*Data excerpts:*
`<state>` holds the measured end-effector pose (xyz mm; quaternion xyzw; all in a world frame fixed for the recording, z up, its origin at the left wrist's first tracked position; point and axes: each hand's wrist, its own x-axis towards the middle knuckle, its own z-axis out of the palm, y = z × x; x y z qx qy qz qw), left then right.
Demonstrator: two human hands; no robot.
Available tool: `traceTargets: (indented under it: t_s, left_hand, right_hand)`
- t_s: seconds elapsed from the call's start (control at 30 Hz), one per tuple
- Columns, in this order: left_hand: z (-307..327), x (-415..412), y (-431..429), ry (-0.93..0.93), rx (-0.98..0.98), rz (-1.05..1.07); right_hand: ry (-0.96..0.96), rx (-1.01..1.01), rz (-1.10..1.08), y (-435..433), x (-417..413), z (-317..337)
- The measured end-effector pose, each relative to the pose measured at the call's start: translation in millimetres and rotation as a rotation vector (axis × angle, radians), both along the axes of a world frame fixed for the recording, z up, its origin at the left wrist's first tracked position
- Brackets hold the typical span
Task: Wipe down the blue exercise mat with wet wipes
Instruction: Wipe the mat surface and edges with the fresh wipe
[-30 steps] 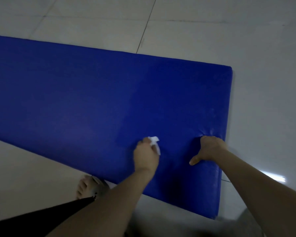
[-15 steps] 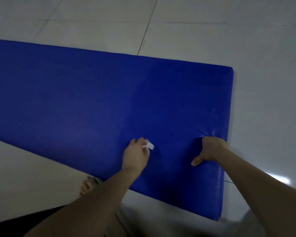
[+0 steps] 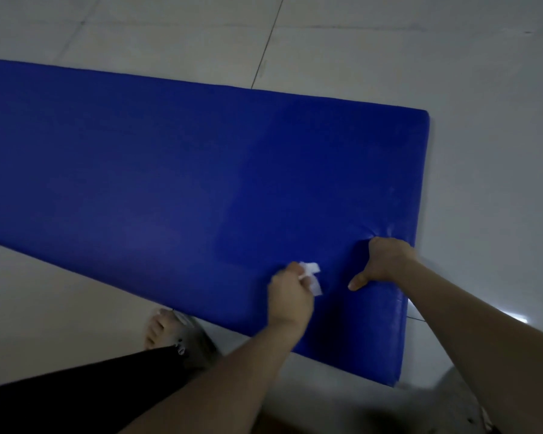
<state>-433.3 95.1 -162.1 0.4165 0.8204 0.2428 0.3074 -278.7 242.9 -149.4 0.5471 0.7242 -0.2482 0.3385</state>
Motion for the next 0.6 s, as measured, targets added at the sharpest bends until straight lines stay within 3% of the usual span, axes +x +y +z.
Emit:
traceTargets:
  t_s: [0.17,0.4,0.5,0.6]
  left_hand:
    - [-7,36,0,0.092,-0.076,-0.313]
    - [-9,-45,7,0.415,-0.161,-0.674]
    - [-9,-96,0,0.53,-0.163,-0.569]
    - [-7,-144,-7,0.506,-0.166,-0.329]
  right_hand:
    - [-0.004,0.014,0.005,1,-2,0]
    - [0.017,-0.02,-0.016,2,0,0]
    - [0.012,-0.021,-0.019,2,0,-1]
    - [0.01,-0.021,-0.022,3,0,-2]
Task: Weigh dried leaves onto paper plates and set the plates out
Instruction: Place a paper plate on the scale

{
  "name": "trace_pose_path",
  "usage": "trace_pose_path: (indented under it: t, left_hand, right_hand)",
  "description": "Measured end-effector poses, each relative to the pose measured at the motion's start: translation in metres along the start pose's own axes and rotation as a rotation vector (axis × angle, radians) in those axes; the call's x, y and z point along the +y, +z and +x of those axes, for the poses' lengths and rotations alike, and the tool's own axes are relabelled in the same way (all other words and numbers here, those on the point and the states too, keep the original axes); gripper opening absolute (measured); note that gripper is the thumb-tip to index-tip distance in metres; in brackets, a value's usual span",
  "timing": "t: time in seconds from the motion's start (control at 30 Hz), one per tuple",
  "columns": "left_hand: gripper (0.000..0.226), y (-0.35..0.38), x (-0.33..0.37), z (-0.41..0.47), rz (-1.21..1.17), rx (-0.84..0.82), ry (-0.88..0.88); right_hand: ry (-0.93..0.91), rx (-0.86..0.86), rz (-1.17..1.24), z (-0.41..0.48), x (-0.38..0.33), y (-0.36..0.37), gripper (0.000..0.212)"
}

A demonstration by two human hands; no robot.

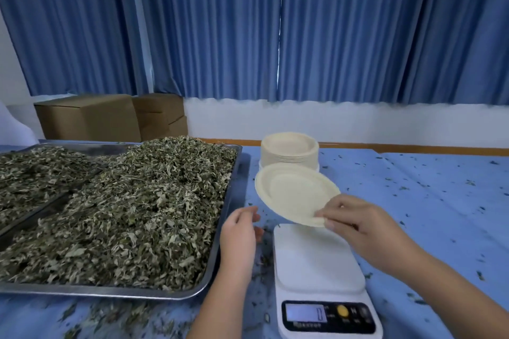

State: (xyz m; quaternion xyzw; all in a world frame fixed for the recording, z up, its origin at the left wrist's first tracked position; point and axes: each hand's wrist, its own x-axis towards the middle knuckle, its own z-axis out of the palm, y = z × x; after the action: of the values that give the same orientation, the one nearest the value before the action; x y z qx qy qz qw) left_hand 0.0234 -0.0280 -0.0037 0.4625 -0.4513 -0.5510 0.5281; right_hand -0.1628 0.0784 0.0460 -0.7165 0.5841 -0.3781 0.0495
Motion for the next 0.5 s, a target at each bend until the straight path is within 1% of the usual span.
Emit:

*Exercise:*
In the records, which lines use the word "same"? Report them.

*Answer space:*
  "description": "Measured end-effector poses, each relative to the pose measured at the motion's start: translation in metres along the start pose's own axes and rotation as a rotation vector (axis × angle, radians) in those axes; the call's x, y and z point along the +y, +z and +x of those axes, for the poses' lengths and rotations alike, and the tool's own axes are relabelled in the same way (all other words and numbers here, those on the point and the states too, keep the original axes); gripper opening absolute (measured); note that gripper is the thumb-tip to index-tip distance in metres; in brackets, a value's usual span",
State: (xyz m; quaternion xyzw; all in a world frame fixed for the recording, z up, its origin at the left wrist's first tracked position; point and axes: each hand's wrist, its own x-axis towards the middle knuckle, its own z-axis out of the palm, y = z × x; after the action: of the values that give the same orientation, the one nearest the value before the action; x y z qx qy qz qw) left_hand 0.0234 -0.0280 -0.0037 0.4625 -0.4513 -0.5510 0.5281; right_hand -0.1628 0.0784 0.0460 -0.7165 0.5841 -0.3781 0.0495

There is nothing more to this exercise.